**Source data**

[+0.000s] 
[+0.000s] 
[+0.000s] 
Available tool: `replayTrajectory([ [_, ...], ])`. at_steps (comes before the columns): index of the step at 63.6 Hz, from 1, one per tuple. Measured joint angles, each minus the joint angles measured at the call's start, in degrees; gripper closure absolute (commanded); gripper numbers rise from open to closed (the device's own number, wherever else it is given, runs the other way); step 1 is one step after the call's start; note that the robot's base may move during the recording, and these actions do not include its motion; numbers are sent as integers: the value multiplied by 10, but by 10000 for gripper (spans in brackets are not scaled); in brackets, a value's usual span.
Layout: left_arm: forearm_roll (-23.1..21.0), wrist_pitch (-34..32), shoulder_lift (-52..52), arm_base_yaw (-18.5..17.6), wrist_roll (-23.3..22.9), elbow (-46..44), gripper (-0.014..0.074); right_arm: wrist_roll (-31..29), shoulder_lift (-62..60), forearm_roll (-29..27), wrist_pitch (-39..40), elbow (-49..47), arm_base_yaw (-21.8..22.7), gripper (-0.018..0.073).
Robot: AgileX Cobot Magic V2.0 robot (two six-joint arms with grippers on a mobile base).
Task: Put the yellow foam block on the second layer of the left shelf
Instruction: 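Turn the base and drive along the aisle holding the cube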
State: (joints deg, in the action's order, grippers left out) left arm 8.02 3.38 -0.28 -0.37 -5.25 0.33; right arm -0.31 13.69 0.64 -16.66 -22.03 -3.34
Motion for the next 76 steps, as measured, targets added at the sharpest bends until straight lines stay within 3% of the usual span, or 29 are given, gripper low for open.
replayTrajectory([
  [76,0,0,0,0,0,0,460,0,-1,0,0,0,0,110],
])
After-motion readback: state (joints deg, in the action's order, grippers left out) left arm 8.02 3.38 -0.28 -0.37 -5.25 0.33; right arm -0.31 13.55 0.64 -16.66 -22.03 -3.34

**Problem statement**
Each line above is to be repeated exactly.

**Written answer**
[+0.000s] 
[+0.000s] 
[+0.000s] 
Available tool: `replayTrajectory([ [_, ...], ])`. at_steps (comes before the columns): index of the step at 63.6 Hz, from 1, one per tuple. Measured joint angles, each minus the joint angles measured at the call's start, in degrees; gripper closure absolute (commanded); gripper numbers rise from open to closed (the device's own number, wherever else it is given, runs the other way); step 1 is one step after the call's start; note that the robot's base may move during the recording, and these actions do not include its motion; numbers are sent as integers: the value multiplied by 10, but by 10000 for gripper (spans in brackets are not scaled); in brackets, a value's usual span.
Layout: left_arm: forearm_roll (-23.1..21.0), wrist_pitch (-34..32), shoulder_lift (-52..52), arm_base_yaw (-18.5..17.6), wrist_roll (-23.3..22.9), elbow (-46..44), gripper (-0.014..0.074); right_arm: wrist_roll (-31..29), shoulder_lift (-62..60), forearm_roll (-29..27), wrist_pitch (-39..40), elbow (-49..47), arm_base_yaw (-21.8..22.7), gripper (-0.018..0.073).
Robot: AgileX Cobot Magic V2.0 robot (two six-joint arms with grippers on a mobile base).
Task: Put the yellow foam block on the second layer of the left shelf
Instruction: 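Turn the base and drive along the aisle holding the cube
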State: (joints deg, in the action's order, grippers left out) left arm 8.02 3.38 -0.28 -0.37 -5.25 0.33; right arm -0.31 13.69 0.64 -16.66 -22.03 -3.34
Motion for the next 76 steps, as measured, targets added at the sharpest bends until straight lines stay within 3% of the usual span, or 29 are given, gripper low for open.
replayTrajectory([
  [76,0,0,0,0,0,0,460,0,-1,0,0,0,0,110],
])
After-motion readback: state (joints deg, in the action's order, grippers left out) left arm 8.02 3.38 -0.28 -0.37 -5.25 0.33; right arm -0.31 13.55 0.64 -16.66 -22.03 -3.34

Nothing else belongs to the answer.